┌────────

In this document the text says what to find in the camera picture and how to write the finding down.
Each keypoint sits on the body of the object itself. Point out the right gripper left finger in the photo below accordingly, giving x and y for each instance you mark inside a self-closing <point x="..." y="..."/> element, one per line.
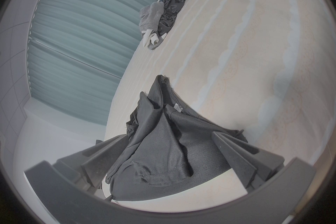
<point x="99" y="165"/>

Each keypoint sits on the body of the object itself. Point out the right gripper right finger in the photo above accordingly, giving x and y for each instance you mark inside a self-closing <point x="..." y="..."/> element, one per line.
<point x="244" y="162"/>

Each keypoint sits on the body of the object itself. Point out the black T-shirt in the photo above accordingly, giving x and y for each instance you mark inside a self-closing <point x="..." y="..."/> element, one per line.
<point x="162" y="144"/>

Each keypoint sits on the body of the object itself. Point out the bed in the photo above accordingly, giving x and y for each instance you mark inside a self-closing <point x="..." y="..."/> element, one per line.
<point x="249" y="60"/>

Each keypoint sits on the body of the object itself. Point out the pile of clothes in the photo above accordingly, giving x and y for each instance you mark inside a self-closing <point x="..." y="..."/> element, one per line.
<point x="162" y="15"/>

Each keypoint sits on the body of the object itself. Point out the blue-green curtain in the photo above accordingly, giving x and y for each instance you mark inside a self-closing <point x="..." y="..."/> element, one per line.
<point x="73" y="81"/>
<point x="91" y="12"/>

└────────

▶ _Requirement_: Write out exactly the lines from the line containing "out the blue-green" to the end of the listing above, both included, and nothing else.

▶ _Task response_:
Each keypoint sits on the body of the object itself. Point out the blue-green curtain in the photo above accordingly, giving x and y for each instance you mark inside a self-closing <point x="..." y="..."/> element, one per line.
<point x="73" y="81"/>
<point x="91" y="12"/>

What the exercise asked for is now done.